Would you return, word for word, the lines of the data below from the line with "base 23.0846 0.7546" through the line with "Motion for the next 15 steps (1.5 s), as", and no others?

Information supplied ::
━━━━━━━━━━
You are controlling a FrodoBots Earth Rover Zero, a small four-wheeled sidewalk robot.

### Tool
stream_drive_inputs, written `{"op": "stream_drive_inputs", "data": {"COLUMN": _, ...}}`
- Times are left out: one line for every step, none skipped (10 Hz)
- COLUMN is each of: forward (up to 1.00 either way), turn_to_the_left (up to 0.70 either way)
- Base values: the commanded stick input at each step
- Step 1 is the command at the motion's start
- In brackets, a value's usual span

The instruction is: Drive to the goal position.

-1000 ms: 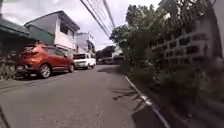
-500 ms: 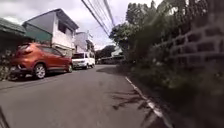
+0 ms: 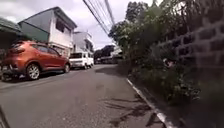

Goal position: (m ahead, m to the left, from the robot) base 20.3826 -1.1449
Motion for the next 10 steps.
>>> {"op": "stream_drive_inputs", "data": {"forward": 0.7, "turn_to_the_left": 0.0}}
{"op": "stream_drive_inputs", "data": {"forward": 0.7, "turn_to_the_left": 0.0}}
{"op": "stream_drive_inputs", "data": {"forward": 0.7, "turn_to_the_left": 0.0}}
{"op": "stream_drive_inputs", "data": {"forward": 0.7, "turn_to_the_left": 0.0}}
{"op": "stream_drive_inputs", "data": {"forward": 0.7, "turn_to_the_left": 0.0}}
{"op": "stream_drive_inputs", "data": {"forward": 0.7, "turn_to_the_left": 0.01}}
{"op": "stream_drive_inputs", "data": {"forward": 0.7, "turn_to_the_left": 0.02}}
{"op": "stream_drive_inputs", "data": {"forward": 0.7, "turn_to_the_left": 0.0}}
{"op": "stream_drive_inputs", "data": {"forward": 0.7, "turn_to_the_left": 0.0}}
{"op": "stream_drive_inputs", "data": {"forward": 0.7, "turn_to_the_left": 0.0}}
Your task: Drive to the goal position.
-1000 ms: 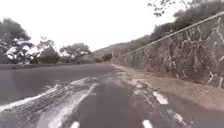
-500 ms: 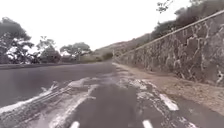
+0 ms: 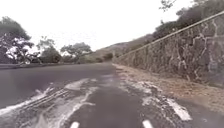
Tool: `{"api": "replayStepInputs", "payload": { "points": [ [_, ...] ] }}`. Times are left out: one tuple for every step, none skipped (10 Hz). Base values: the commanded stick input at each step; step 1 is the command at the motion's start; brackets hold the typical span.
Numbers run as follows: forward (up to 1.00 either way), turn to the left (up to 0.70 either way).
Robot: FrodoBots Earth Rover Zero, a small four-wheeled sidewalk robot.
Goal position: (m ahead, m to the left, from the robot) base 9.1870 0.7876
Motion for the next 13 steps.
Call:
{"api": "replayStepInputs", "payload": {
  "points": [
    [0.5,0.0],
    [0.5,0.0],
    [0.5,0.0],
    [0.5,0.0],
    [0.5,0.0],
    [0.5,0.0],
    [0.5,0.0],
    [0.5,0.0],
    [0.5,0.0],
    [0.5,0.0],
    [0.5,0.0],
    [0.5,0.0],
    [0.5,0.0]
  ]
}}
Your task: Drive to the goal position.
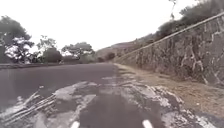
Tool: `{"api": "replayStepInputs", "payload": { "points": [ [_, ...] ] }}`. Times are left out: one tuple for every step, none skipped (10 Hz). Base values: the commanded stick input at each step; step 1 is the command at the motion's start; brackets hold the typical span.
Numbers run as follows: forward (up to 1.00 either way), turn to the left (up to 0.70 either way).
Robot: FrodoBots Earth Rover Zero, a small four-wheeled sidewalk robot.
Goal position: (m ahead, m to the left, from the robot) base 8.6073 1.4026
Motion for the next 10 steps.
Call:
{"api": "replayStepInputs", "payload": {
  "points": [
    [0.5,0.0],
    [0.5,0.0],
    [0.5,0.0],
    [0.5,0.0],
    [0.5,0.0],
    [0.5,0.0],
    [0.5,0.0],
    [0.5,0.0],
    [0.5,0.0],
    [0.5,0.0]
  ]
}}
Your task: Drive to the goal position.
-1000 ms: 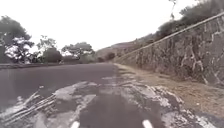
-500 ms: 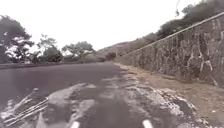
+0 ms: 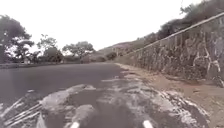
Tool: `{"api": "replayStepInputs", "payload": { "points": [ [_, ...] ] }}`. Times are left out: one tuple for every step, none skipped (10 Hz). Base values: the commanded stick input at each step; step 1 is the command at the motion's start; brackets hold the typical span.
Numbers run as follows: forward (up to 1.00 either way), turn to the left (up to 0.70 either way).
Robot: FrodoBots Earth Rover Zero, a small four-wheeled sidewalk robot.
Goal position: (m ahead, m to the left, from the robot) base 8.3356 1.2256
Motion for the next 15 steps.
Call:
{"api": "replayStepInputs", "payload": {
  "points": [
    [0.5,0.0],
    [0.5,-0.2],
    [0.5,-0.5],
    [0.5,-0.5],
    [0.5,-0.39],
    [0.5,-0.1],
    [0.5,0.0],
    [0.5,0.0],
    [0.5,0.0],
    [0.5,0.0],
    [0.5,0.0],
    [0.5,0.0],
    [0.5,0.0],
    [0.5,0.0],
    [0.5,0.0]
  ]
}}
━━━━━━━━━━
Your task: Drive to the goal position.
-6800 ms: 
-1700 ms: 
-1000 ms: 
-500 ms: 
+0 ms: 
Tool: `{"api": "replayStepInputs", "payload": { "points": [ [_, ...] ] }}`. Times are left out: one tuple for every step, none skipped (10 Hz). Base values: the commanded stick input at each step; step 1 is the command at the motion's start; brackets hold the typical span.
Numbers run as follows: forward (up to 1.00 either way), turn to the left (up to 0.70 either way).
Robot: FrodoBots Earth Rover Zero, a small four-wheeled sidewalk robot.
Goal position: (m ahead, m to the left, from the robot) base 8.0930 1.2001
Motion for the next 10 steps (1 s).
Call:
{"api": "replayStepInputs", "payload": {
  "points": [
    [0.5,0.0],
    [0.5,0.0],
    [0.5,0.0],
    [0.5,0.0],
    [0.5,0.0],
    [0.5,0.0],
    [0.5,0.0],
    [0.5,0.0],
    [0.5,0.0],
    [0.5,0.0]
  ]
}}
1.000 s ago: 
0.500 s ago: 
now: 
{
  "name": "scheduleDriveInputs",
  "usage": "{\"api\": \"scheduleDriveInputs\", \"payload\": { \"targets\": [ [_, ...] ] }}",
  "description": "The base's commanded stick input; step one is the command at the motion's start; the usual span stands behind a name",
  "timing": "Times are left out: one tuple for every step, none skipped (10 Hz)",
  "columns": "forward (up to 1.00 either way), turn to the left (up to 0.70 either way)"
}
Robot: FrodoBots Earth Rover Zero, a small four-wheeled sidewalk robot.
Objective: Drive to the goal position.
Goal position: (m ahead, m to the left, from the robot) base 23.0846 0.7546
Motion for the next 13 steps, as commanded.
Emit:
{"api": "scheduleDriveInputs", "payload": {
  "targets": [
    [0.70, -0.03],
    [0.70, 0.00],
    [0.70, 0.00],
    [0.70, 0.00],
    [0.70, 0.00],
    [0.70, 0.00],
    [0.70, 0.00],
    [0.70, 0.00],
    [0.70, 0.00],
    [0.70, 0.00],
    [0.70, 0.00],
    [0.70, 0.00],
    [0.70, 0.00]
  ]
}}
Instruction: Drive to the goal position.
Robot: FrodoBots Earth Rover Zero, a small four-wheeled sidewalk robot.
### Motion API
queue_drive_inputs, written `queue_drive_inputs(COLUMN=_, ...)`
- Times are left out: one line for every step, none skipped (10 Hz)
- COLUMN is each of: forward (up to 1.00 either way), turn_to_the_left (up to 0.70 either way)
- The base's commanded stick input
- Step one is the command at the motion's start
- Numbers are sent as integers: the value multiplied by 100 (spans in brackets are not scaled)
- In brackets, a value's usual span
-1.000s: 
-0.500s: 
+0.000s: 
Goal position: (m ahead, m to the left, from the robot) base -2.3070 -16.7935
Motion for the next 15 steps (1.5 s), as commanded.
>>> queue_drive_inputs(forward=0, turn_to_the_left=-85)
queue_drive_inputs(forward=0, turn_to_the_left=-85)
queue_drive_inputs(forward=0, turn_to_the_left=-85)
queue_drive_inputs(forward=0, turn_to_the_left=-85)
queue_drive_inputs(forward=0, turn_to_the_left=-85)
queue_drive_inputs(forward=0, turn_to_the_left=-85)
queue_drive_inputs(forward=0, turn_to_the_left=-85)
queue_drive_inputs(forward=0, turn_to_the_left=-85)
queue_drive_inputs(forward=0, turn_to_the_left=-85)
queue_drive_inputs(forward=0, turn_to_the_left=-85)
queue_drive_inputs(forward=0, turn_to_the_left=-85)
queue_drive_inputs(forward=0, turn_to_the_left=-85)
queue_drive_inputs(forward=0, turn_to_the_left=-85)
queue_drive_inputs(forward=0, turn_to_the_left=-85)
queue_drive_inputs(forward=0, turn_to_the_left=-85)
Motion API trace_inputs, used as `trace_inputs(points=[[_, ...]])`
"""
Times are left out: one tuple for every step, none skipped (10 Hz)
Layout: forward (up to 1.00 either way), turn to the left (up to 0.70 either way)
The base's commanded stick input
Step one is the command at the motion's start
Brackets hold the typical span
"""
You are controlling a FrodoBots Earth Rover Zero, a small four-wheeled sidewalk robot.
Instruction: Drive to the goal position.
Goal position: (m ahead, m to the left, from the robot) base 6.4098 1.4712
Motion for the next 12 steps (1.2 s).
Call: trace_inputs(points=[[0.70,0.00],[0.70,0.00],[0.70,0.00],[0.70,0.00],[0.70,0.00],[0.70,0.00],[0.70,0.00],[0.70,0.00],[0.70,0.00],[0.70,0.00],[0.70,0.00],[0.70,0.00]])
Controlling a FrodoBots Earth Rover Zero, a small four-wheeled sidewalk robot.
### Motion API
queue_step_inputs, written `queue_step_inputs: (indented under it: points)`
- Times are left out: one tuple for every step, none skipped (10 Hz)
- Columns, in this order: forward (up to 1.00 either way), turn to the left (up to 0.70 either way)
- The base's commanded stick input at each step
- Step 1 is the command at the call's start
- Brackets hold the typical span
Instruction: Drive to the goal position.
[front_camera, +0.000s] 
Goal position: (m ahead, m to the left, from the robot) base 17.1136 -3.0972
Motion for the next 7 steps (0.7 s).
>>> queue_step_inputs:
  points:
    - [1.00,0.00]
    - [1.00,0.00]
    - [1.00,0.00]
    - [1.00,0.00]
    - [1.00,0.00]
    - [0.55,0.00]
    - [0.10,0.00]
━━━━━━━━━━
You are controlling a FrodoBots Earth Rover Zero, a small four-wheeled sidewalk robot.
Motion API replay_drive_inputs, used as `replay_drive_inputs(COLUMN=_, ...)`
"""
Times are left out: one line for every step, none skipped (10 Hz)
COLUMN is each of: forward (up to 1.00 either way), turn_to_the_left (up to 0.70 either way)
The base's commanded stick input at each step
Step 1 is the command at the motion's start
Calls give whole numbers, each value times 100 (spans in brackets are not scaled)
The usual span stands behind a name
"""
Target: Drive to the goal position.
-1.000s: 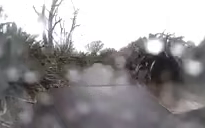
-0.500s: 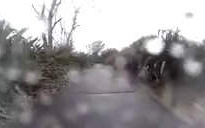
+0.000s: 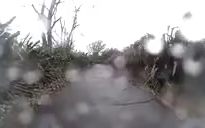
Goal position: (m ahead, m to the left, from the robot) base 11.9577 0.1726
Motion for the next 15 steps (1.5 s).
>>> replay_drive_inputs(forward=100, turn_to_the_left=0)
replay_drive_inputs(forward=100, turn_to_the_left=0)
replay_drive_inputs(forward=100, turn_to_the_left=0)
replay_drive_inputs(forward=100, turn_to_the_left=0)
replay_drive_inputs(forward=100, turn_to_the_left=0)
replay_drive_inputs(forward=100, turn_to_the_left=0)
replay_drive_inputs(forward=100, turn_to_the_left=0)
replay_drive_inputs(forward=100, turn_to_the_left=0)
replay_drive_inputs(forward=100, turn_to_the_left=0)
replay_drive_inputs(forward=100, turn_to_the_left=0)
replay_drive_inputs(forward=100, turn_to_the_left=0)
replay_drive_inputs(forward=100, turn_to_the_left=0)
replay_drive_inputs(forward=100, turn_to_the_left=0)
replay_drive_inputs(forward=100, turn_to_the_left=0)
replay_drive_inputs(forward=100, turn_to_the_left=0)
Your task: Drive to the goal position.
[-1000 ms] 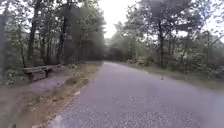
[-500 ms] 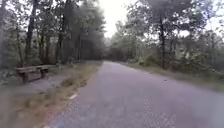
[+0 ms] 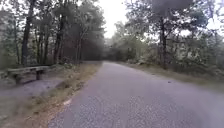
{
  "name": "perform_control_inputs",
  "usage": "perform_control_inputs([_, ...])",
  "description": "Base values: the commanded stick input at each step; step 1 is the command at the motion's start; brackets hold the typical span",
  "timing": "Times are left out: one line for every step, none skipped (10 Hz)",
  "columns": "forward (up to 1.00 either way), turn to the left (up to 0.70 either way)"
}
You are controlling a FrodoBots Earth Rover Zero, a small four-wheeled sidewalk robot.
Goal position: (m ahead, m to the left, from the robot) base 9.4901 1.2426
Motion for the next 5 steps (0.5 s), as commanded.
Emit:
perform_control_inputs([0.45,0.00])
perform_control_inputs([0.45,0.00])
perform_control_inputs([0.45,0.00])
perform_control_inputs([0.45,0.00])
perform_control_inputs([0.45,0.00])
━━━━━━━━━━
Written solution ::
Goal position: (m ahead, m to the left, from the robot) base 23.0846 0.7546
Motion for the next 13 steps, as commanded.
Emit:
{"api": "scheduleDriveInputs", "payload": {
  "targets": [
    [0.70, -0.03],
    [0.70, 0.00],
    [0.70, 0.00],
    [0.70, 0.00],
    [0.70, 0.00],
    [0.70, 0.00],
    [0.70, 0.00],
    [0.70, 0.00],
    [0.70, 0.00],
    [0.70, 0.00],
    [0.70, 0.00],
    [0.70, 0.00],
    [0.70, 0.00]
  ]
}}
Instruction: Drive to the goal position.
Robot: FrodoBots Earth Rover Zero, a small four-wheeled sidewalk robot.
### Motion API
queue_drive_inputs, written `queue_drive_inputs(COLUMN=_, ...)`
- Times are left out: one line for every step, none skipped (10 Hz)
- COLUMN is each of: forward (up to 1.00 either way), turn_to_the_left (up to 0.70 either way)
- The base's commanded stick input
- Step one is the command at the motion's start
- Numbers are sent as integers: the value multiplied by 100 (spans in brackets are not scaled)
- In brackets, a value's usual span
-1.000s: 
-0.500s: 
+0.000s: 
Goal position: (m ahead, m to the left, from the robot) base -2.3070 -16.7935
Motion for the next 15 steps (1.5 s), as commanded.

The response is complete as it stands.